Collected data
# # # #

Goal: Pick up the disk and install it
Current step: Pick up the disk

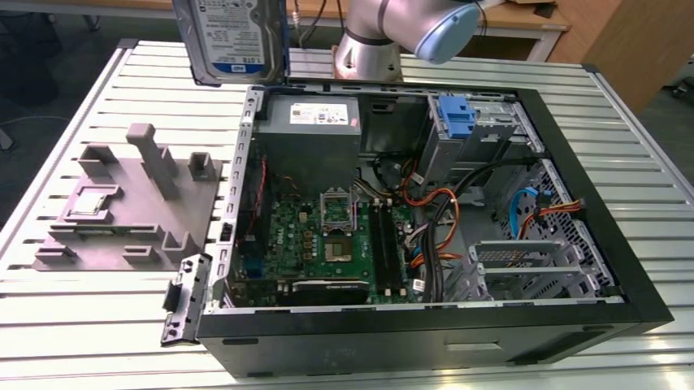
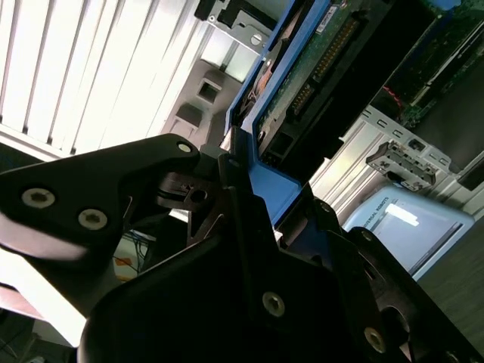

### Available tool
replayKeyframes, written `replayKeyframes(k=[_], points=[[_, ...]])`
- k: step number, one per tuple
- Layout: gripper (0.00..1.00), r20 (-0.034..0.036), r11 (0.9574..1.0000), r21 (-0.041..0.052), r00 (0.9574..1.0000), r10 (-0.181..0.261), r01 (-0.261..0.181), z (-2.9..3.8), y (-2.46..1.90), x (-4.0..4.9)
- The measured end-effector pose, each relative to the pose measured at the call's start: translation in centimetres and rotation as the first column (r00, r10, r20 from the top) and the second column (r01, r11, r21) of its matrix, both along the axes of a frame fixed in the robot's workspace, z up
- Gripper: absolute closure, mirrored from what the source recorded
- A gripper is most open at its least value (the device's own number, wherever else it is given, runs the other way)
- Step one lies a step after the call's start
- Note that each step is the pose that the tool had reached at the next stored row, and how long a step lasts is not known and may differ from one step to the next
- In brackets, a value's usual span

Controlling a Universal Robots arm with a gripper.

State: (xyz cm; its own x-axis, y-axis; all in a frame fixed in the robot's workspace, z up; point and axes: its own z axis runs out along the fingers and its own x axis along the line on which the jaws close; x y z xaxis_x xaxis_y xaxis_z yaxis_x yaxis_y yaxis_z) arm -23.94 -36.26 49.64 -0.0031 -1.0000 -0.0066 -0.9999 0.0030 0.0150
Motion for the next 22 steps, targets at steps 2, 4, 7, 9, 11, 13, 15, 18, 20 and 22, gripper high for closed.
replayKeyframes(k=[2, 4, 7, 9, 11, 13, 15, 18, 20, 22], points=[[0.64, -0.0001, 1.0000, 0.0000, 1.0000, 0.000, 0.000, 0.00, 0.00, 0.36], [0.64, 0.0000, 1.0000, 0.0000, 1.0000, 0.000, 0.000, 0.00, 0.00, 0.71], [0.64, -0.0001, 1.0000, -0.0001, 1.0000, 0.000, 0.000, 0.01, 0.00, 1.19], [0.64, 0.0000, 1.0000, -0.0001, 1.0000, 0.000, 0.000, 0.00, -0.01, 1.51], [0.64, 0.0000, 1.0000, 0.0000, 1.0000, 0.000, 0.000, 0.00, -0.06, 1.71], [0.64, 0.0000, 1.0000, 0.0000, 1.0000, 0.000, 0.000, -0.04, -0.34, 1.75], [0.64, 0.0001, 1.0000, 0.0000, 1.0000, 0.000, 0.000, -0.09, -0.81, 1.76], [0.64, 0.0000, 1.0000, -0.0001, 1.0000, 0.000, 0.000, -0.12, -1.67, 1.85], [0.64, 0.0001, 1.0000, 0.0000, 1.0000, 0.000, 0.000, -0.14, -2.14, 2.11], [0.64, 0.0001, 1.0000, 0.0000, 1.0000, 0.000, 0.000, -0.16, -2.40, 2.57]])
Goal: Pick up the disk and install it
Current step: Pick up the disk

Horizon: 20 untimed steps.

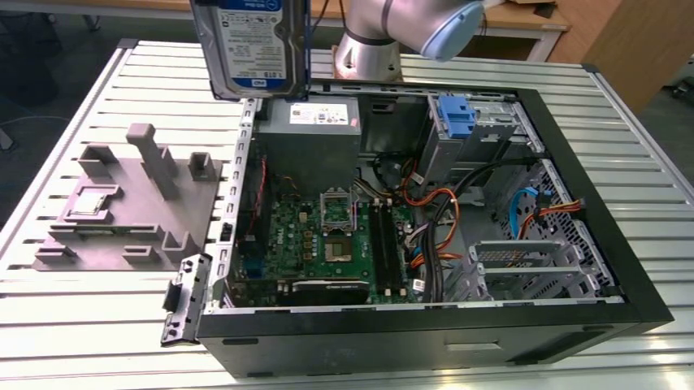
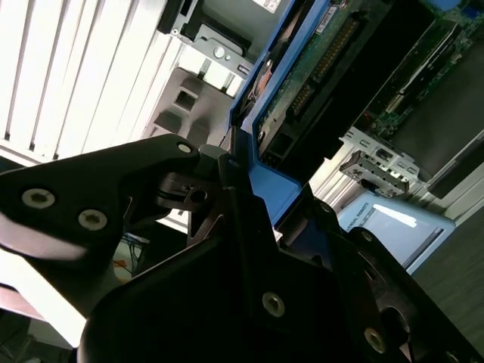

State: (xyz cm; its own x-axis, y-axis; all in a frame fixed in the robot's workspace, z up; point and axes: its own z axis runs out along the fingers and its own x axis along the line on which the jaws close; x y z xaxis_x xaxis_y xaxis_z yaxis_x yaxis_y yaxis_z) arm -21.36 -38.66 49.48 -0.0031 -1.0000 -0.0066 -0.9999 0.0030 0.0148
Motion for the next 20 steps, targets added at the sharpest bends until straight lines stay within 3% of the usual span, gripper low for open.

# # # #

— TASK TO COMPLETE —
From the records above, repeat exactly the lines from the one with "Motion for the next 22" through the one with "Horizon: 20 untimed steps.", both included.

— TASK OUTPUT —
Motion for the next 22 steps, targets at steps 2, 4, 7, 9, 11, 13, 15, 18, 20 and 22, gripper high for closed.
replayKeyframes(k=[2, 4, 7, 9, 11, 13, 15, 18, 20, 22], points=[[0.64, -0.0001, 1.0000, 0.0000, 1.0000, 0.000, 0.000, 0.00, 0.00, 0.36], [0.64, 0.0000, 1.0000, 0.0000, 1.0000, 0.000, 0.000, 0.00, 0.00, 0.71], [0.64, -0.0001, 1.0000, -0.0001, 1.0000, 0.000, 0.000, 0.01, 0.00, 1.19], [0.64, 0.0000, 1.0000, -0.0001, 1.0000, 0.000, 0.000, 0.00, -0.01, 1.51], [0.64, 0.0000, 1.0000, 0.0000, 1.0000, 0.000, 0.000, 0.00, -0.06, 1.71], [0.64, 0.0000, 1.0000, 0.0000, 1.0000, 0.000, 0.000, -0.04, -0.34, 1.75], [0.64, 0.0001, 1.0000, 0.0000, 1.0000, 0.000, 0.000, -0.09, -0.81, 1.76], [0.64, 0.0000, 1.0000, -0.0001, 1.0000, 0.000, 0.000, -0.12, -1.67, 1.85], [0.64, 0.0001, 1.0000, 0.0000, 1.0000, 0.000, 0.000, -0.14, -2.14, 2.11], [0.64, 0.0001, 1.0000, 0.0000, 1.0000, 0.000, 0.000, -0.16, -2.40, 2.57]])
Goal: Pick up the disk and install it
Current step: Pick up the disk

Horizon: 20 untimed steps.

Output for this exercise is complete.